How to treat a trigger finger?

In all cases, the goal of the treatment is to dissolve the block of the flexor tendon and restore the range of motion of the fingers.

If you consult a specialist in the early stages of the disease, conservative (non-surgical) treatment can eliminate the complaints. The treatment aimed at eliminating the inflammation of the tendons is done by resting (using fixatives) and using locally applied anti-inflammatory creams and patches. If appropriate, treatment with steroid injection may be supported.

In addition to conservative methods, trigger finger treatment can also be performed surgically.

When is trigger finger surgery warranted?

Surgical treatment of the trigger finger becomes warranted if the disease interferes with the patient’s daily activities, conservative treatment has failed, or recurrent complaints are encountered, or if the finger has become completely immobile.
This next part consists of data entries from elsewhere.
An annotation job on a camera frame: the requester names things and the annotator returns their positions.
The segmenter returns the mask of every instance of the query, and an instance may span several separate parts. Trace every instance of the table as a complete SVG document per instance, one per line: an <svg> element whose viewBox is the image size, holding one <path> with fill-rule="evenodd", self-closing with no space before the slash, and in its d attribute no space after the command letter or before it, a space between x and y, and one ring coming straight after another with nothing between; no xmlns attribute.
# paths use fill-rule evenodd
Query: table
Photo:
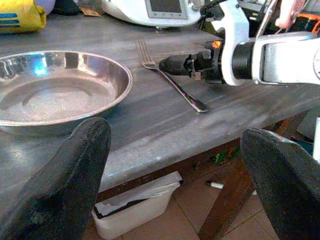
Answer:
<svg viewBox="0 0 320 240"><path fill-rule="evenodd" d="M38 33L0 35L0 57L41 50L82 51L107 56L131 70L132 92L106 116L112 146L100 199L116 186L126 186L135 179L139 184L150 181L143 176L154 172L160 175L161 169L192 156L201 158L202 153L230 141L234 143L244 129L265 127L320 103L318 85L262 86L249 81L233 87L174 76L182 87L212 108L205 114L196 113L160 75L141 66L135 47L138 39L146 40L158 62L169 55L196 53L205 41L216 37L194 26L157 30L106 15L49 15L47 26ZM65 138L0 131L0 215Z"/></svg>

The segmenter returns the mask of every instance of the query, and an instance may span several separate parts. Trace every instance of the appliance display screen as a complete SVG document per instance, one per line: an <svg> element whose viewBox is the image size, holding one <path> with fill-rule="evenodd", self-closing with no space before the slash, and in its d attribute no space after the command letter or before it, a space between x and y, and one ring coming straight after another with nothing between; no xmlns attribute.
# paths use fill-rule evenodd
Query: appliance display screen
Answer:
<svg viewBox="0 0 320 240"><path fill-rule="evenodd" d="M179 0L150 0L153 12L181 13Z"/></svg>

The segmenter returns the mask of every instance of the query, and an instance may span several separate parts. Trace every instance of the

How is the surgery performed?

During the preoperative consultation, the hand surgeon will provide detailed information about the necessary preoperative tests, as well as the course of the surgery and its risks. Trigger finger surgery is performed under sterile surgical conditions, under local anaesthesia, as part of a day surgery.

During the operation, the hand surgeon makes a cross-section of 1-1.5 cm above the opening of the affected tendon sheath, and then splits the tendon sheath ring lengthwise, which eliminates the narrowing. The incision is made in case of the long fingers along the palm of the hand, parallel to it, and in case of the thumb, at its base. Any mucosal proliferation that may have developed around the tendon will be removed at the same time during surgery. Finally, the surgeon closes the wound.

After a few hours of observation after surgery, the patient can leave for home.

What are the dangers of surgery?

Like all medical interventions, trigegr finger surgery can have dangers and complications. Very rarely, inflammation and infection of the surgical site, as well as damage to the surrounding anatomical formulas: tendons, muscles, blood vessels, nerves, and adjacent bones, can occur. In such cases, medication may be required in milder cases and repeated surgery in more severe cases.

A more serious complication is purulent inflammation of the operated area, which can be avoided by fully adhering to hygienic rules.

What can I expect after the surgery?

The sterile, surgical dressing should be replaced the next day if the bandage is not damaged, in the uncomplicated case no further dressing is required until the suture is removed. The sutures are shown 8 to 10 after surgery. days are removed, hand sparing is recommended in the period before suture collection. Until the suture is removed, the wound should not be exposed to water, soaking of the dressing should be avoided. Regular exercise of a previously obstructed finger is recommended after the operation, the movements to be performed can be learned from a physiotherapist.

In some cases, senistivity, pain, and swelling may persist after surgery, to varying degrees. Complete recovery takes 3-6 weeks, and then daily hand use gradually becomes possible as the pain subsides.